Dates: 5th July – 11th July, 2013
Bottle shop: New World Thorndon, Wellington
- Um, generic lager, by Grolsch (single 450ml, $3.89)
- Fat Yak Pale Ale, by Matilda Bay (6-pack, $12.99)
- Rex Attitude, by Yeastie Boys (single 330ml, $5.99)
***First things first – a bit of housekeeping. Those playing at home will notice that the first few posts are back-dated to the beginning of July – that’s because I started writing this blog several weeks before I put this first one up. I just had to make sure that it wasn’t one of my standard get-crazy-excited-about-idea-then-forget-about-it-after-two-days-type projects (my garage / cupboard / “Ideas”-folder-on-laptop are all rife with the fragments of unmet potential). So I’ll post a couple of entries a week until we’re up to date. ***
So, here we are. Week 1! Let’s crack on…
In the Wilco song I Am Trying to Break Your Heart, there’s a line that goes: “what was I thinking when we said ‘Hello’?” It may sound a little ham-fisted, but sometimes I feel that way about how my beer palate has changed recently. I sometimes wonder what it is that I’ve gotten myself into.

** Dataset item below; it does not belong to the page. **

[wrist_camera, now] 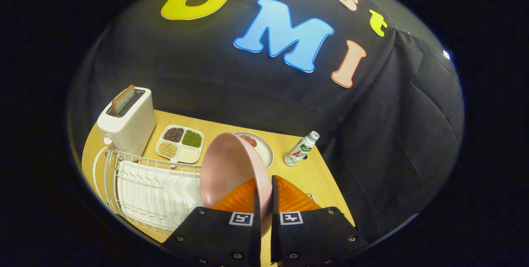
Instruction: Take the plate from the dish rack, then take the spoon from the basket and place it into the plate.
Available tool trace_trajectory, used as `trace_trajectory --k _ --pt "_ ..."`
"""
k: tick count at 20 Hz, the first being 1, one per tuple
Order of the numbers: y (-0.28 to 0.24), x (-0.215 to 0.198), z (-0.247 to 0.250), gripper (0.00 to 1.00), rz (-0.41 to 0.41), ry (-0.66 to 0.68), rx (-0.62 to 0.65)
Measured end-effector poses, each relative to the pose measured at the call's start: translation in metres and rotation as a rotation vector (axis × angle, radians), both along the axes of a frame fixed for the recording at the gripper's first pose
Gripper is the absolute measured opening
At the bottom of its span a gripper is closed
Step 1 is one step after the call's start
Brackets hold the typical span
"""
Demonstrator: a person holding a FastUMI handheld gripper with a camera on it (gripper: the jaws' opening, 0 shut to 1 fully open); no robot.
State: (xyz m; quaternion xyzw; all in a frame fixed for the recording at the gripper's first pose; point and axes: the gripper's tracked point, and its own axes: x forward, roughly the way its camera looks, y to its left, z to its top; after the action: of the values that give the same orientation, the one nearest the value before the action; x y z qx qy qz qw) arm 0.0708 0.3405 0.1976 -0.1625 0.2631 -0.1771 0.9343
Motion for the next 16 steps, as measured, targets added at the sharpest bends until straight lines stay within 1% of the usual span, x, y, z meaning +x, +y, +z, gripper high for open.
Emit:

For example, I used to really like Grolsch. Of all the European-style pale lagers (and there’s a bunch of them), I always felt that Grolsch was different. I thought it had a slightly-less-samey lager flavour, and I still love the sweet swing-top on the 450ml bottles (which are a home brewer’s best friend – but we’ll get to that in subsequent posts). Since developing a taste for actually-tasty beer, my eyes have been opened. I’ve realised that the slightly-less-samey lager flavour is actually very-much-samey lager flavour, and quite simply there’s just better things for me to be spending my money on.
I feel like I’m letting an old friend slip from my fingers. Grolsch, I’m sorry, but I’ve changed. It’s not you, it’s me. We’ve just grown apart.
Conveniently, another line from I Am Trying to Break Your Heart goes: “I am an American aquarium drinker”…and aquarium water is a pretty apt description of what Grolsch tastes like after you have a Fat Yak.
Fat Yak is delicious. It’s quaffable. It’s Cooper’s Pale Ale with more hops. It’s quite floral, perhaps more American Pale Ale than Australian Pale Ale in style-terms? I have a suspicion that it’s jumped in price a bit in the last few years (without any evidence beyond my dodgy memory to back this up), but you can still get Fat Yak for ~$12 a 6-pack if it’s on special (like I did), which makes this beer outstanding value (just like Cooper’s). If you see Fat Yak at this price, buy it. That is all.
Plenty of writers have described Rex Attitude in far better terms than I ever could, so I hesitate to even try. Alice Galletly’s outstanding Beer for a Year described it as “charred barbecued aubergine” , while George Langlands of Beer Diary Podcast fame described it smelling like “gangrenous flesh” – and they’re both totally on the money.
Rex is made with 100% peated malt, and is therefore smokier than a bacon-wrapped cigar. Rex is the ultimate polarising beer; you either love it with a passion, or hate it with a vengeance. It’s the ObamaCare of beer geekery.
The most personally-useful way I can describe Rex is that it’s six-dollar, seven-percent Islay Scotch whisky. And what’s not to love about that?? Rex is a sipper, not a quaffer. It’s an event, not a background. I absolutely unequivocally love it. Every quote-unquote beer drinker needs to try this beer as a rite of passage. Maybe you’ll love it, or maybe you’ll hate it – but drinking this beer is a life-affirming moment, regardless of the outcome.
(As a quick aside – I forsee many more Yeastie Boys beers appearing in this blog. For ~$6 a bottle, they represent pretty awesome value for money…provided you sip and don’t quaff.)
So there it is – the first week in the can. Bit long sorry, but that’s what happens when you have three diverse beers. I’ll try to get themes going from now on rather than disparate things.